These tests are vital in helping an individual beat the odds or overcome some of the problems they could be facing.Genetic testing can be performed in three different methods.For all relationships additional contextual and genealogical information is required to confirm the nature of the relationship.
The 23and Me health and trait reports are only available in certain countries.
The tests from Family Tree DNA, Living DNA and My Heritage are sold worldwide.
In some cases Y-DNA and mt DNA data may also be of help.
For autosomal DNA testing one should always test the oldest generations first wherever possible - your parents, grandparents (if you are lucky), aunts and uncles.

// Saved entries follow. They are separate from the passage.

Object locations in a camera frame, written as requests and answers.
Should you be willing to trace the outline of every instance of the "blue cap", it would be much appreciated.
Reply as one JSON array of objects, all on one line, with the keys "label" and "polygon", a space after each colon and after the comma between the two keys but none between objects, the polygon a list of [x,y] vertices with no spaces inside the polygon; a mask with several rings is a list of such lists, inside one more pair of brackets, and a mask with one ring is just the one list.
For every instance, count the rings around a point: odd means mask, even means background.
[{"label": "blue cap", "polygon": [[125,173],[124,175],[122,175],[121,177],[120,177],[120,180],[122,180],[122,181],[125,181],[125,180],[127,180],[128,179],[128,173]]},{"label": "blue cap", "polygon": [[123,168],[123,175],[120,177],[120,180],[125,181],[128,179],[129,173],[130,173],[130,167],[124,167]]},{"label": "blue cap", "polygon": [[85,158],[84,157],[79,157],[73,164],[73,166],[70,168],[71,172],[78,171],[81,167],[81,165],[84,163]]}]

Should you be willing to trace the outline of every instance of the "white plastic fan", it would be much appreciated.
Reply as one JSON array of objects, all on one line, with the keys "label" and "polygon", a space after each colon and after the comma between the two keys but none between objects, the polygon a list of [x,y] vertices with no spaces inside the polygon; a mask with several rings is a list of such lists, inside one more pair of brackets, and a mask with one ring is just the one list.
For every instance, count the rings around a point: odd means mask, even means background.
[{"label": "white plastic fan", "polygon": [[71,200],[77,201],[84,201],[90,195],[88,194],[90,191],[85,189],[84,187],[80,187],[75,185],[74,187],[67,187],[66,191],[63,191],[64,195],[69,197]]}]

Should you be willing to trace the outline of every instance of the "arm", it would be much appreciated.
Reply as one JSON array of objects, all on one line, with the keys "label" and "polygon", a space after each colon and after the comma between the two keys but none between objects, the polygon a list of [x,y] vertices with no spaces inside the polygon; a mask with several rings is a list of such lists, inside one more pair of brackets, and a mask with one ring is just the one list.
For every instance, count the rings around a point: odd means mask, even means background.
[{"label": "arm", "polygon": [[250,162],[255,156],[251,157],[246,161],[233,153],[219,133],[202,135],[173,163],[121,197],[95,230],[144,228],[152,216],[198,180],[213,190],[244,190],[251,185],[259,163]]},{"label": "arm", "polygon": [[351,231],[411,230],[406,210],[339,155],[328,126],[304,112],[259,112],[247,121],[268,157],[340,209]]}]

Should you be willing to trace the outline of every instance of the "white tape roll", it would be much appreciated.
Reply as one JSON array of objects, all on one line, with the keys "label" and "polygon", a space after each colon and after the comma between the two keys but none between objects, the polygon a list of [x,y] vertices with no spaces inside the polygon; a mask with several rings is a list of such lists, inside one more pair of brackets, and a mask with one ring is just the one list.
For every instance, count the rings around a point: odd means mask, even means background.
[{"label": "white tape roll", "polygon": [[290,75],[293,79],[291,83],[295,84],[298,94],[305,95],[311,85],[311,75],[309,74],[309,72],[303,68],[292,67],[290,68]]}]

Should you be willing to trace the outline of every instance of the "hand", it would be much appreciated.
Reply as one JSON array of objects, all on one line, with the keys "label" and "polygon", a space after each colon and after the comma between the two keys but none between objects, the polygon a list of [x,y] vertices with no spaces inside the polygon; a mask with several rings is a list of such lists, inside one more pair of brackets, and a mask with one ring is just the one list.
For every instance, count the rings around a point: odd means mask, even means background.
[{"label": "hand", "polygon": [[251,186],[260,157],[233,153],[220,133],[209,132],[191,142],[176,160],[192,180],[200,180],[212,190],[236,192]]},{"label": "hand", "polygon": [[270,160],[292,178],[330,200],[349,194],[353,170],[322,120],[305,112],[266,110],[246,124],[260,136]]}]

For relationships at the 4th cousin once removed to 5th cousin level you may need to test 10 to 20 or more first and second cousins and see how much autosomal DNA they share with a potential 4th cousin once removed or a potential 5th cousin in order to have sufficient data to generate a statistically significant average amount of autosomal DNA that is shared among the entire group, assuming that you are dealing with a non-endogamous population.
See Tim Janzen's summary at for an example of this type of quantitative approach.
By testing yourself as well as your parents you will be able to determine which segments have been inherited from which parent, and you will also be able to rule out coincidental (Identical by state) matches.
A two-parent/child trio also provides the best results for the purposes of phasing and chromosome mapping.
This type of test aims to identify any and all changes saw in chromosomes, proteins and in the genes of an individual.
In other words genetic testing can detect an array of medical and health problems, even while a child is still in utero.